Clinical Characteristics of Thermal Injuries Following Free TRAM Flap Breast Reconstruction

확장 광배근 근피판술을 이용한 유방재건술

  • Park, Jae Hee (Department of Plastic Surgery, Samsung Medical Center, Sungkyunkwan University School of Medicine) ;
  • Bang, Sa Ik (Department of Plastic Surgery, Samsung Medical Center, Sungkyunkwan University School of Medicine) ;
  • Kim, Suk Han (Department of Plastic Surgery, Samsung Medical Center, Sungkyunkwan University School of Medicine) ;
  • Im, So Young (Department of Plastic Surgery, Samsung Medical Center, Sungkyunkwan University School of Medicine) ;
  • Mun, Goo Hyun (Department of Plastic Surgery, Samsung Medical Center, Sungkyunkwan University School of Medicine) ;
  • Hyon, Won Sok (Department of Plastic Surgery, Samsung Medical Center, Sungkyunkwan University School of Medicine) ;
  • Oh, Kap Sung (Department of Plastic Surgery, Samsung Medical Center, Sungkyunkwan University School of Medicine)
  • 박재희 (성균관대학교 의과대학 삼성서울병원 성형외과학교실) ;
  • 방사익 (성균관대학교 의과대학 삼성서울병원 성형외과학교실) ;
  • 김석한 (성균관대학교 의과대학 삼성서울병원 성형외과학교실) ;
  • 임소영 (성균관대학교 의과대학 삼성서울병원 성형외과학교실) ;
  • 문구현 (성균관대학교 의과대학 삼성서울병원 성형외과학교실) ;
  • 현원석 (성균관대학교 의과대학 삼성서울병원 성형외과학교실) ;
  • 오갑성 (성균관대학교 의과대학 삼성서울병원 성형외과학교실)
  • Received : 2005.03.30
  • Published : 2005.07.10

Abstract

Following a transverse rectus abdominis musculocutaneous(TRAM) flap breast reconstruction, denervated state of the flap causes the flap skin prone to thermal injury, calling for special attention. During the last 5 years, 69 breast reconstruction with 72 free TRAM flaps, were performed. Four out of thesse 69 patients sustained burn injury. Heat sources were a warm bag(n=2), heating pad(n=1) and warming light (n=1). The thermal injuries occured from 2 days to 3 months following the reconstruction.
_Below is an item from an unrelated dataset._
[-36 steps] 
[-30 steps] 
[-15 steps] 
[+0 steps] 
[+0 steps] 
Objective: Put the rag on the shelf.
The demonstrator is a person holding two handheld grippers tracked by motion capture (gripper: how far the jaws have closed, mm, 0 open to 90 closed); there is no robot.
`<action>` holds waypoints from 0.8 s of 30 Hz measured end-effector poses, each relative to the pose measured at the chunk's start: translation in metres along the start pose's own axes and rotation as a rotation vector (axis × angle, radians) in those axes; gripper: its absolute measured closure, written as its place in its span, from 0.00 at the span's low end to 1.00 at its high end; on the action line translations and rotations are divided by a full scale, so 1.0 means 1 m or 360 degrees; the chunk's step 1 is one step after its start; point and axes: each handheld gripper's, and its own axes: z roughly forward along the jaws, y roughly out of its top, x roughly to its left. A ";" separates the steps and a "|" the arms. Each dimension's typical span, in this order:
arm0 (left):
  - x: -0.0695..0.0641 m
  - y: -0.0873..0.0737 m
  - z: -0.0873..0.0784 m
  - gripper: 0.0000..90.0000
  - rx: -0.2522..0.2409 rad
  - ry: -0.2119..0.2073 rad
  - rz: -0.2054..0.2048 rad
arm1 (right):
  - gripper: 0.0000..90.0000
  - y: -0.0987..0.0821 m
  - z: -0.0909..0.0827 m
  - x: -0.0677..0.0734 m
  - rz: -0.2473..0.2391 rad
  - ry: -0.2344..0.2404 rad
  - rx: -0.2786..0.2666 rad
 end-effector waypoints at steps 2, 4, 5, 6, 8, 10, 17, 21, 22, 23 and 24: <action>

Three patients healed with conservative treatment, but one patient required debridement and skin graft. Initially 3 out of 4 patients with the burn had shown superficial 2nd degree burn with small blebs or bullae. However all 4 patients healed with scars. Mechanism of burn injuries of the denervated flap are known to be resulting from; 1) loss of behavioral protection due to denervation of flap with flap elevation and transfer, 2) loss of autonomic thermoregulatory control with heat dissipation on skin flap vasculature contributing to susceptibility of burn injury. 3) changes of immunologic and normal inflammatory response increasing thromboxane, and a fall in substance P & NGF (nerve growth factor). Including the abdominal flap donor site, sensory recovery of the reconstructed breast varies individually from 6 month even to 5 years postoperatively. During this period, wound healing is delayed, resulting in easier scarring compared to that observed in the sensate skin. Patients should be carefully informed and warned of possible burn injuries and taught to avoid exposure to heat source at least until 3 years postoperatively.